→ **Requirement**: Reproduce exactly, and only, the lines of the material below running from the line bearing "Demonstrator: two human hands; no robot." through the line bearing "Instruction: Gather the". Leave any pictures out.

→ **Provided material**:
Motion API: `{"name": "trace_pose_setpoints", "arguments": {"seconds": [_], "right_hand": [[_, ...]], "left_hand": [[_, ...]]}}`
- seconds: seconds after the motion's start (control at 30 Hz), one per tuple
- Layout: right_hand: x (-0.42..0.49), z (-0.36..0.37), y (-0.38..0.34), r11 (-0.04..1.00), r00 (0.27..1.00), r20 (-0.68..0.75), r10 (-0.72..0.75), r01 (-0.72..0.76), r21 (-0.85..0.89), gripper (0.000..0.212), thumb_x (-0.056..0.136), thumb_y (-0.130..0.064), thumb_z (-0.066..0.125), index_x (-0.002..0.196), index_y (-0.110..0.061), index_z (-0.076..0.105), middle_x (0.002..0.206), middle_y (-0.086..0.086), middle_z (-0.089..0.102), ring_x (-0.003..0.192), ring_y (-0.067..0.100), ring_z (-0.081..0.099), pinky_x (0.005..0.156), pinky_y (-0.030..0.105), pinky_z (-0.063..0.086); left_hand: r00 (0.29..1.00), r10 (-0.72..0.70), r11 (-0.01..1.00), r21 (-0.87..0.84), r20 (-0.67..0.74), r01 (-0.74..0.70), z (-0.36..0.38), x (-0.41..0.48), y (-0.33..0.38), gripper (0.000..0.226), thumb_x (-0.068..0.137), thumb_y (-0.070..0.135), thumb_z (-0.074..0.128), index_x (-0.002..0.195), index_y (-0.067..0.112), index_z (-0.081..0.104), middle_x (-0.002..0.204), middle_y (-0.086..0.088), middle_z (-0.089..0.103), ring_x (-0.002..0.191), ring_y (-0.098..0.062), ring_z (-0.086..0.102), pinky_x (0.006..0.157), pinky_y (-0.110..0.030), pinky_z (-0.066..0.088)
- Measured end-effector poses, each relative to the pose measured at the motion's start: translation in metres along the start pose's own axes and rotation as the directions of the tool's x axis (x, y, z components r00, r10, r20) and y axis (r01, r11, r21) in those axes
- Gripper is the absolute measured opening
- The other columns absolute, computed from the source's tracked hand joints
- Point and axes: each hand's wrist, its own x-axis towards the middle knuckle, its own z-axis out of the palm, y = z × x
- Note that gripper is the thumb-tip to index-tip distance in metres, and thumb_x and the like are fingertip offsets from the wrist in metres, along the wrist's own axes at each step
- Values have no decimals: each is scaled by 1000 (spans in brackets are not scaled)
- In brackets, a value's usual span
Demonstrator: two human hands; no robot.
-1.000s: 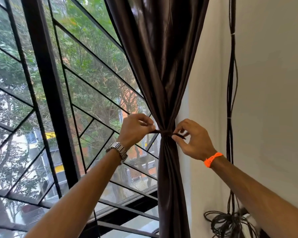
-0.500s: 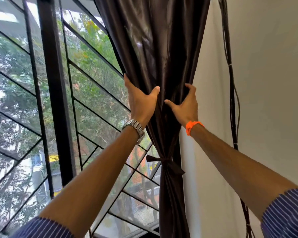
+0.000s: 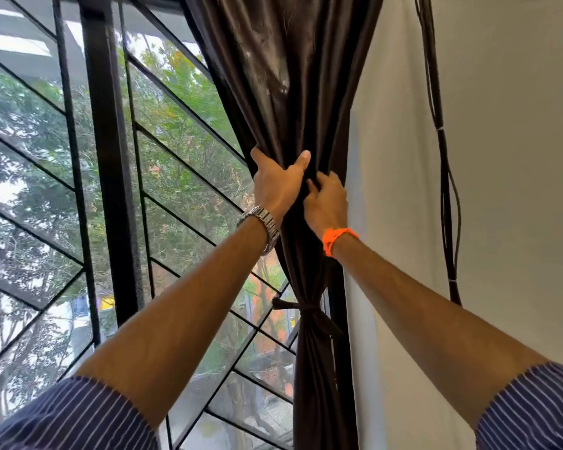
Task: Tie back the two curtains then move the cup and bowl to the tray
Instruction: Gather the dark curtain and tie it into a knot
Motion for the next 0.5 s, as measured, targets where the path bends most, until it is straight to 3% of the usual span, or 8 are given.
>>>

→ **Output for this task**:
Demonstrator: two human hands; no robot.
-1.000s: 
-0.500s: 
+0.000s: 
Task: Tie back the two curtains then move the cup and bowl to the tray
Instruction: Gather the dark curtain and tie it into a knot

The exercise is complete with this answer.